Adjustment to new roles are shaping the Union
We have all been shaped by national traumas – and European integration forces us to overcome our idiosyncrasies. In the Netherlands, for example, we have been wrestling for some years now with our traditional self-image as a superlative country, a moral beacon for the rest of the world, capable of achieving greatness through our good intentions. Yes, that’s really how we saw our national identity. We no longer have that luxury. Dutch leaders know very well that they represent a fairly minor geopolitical actor, which has to fight hard for its interests and often has no choice but to swim with the tide. Our struggle with this difficult truth has opened deep divisions within the Netherlands and led some people to long for a new isolation.
In contrast, Germany seems to have settled into to its new European leadership role in recent years, moving beyond its historical feelings of guilt. France is trying to adjust to its waning international influence, and it’s hard to say whether that will lead to a good outcome. Spain is grappling with questions of internal integration. I could go on and on, but there’s no need; these are the well-known facts of European politics.
We will wait in suspense this weekend to find out how you answer the question of your country’s future: will you join the European forces of convergence, even if it means putting up with political defeat and wearing a tight financial belt for many years? Or will you choose to be different – at the risk of chaos and poverty? Either choice will require courage, tremendous courage. And the decision is entirely in your hands.
Naturally, we’d love to vote in your referendum.
If you could hear all the voices here in the Netherlands, for instance, that are participating in this debate, you might think it was a foregone conclusion: yes, Greece is part of the Union. Like it or not. Europe is our collective struggle.
Overheated rhetoric as an escape vault
Of course, most people would add that Greece urgently needs to modernize. And there are those who would rather see Greece leave the euro area. Their voice is not negligible. Our centre-right prime minister Mark Rutte fended off his rivals on the far right in our parliamentary elections three years ago with the promise ‘Not one penny more for the Greeks’. On the other hand, ever since then, Rutte has headed a coalition with the centre-left party that told what they called a fair and honest story: no matter what, they said, Greece will need more support, and Europe cannot turn its back on the Greeks. That was the party of Jeroen Dijsselbloem.

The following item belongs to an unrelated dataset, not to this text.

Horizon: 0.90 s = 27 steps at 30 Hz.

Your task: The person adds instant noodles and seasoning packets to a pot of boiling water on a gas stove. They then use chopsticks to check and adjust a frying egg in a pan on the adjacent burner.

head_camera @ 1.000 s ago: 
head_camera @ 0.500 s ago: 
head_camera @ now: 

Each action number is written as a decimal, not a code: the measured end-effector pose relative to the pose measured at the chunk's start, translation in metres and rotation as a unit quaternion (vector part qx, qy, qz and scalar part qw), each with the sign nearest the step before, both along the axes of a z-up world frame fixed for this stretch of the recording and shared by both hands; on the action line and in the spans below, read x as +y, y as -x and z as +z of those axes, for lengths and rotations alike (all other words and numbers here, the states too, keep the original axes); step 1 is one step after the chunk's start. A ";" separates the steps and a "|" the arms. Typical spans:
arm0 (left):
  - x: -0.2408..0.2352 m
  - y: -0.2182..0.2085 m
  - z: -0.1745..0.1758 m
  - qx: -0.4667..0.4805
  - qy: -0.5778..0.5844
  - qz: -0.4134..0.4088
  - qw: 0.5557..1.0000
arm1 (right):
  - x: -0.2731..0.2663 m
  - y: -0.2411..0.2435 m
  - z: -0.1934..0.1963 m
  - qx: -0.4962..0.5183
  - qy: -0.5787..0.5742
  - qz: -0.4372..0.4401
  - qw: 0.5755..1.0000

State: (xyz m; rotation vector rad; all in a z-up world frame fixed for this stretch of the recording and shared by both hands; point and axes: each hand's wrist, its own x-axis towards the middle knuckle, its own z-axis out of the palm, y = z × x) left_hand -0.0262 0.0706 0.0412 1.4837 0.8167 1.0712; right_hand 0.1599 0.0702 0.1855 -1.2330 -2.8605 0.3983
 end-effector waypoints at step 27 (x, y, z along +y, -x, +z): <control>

Oh, yes, there’s one more way to recognize a European: at critical junctures, they try to use overheated rhetoric as an escape valve: democracy, betrayal, Plato playing in the second division. Sure, sure. To some, Tsipras and Varoufakis are bungling amateurs; to others, they are heroes. This, again, is not unique to Greece. There are people all over Europe who think the same way. It’s not Greece against the others; it’s all of us, struggling with ourselves.
We do not envy you, esteemed Greek voters. What an impossible choice you’ve been asked to make this weekend – to say yes or no to a complicated plan when the squabbling negotiators in Brussels can’t even agree on how to summarize it. You’re perfectly entitled to your opinion about the competence of those negotiators. In any case, we ordinary voters are no experts, and we can’t clearly predict the consequences of a yes or no. But our vote always counts – that’s European democracy. Whatever path Greece takes after this weekend, you will have chosen it yourself.
Our thoughts, and our best wishes, are with you.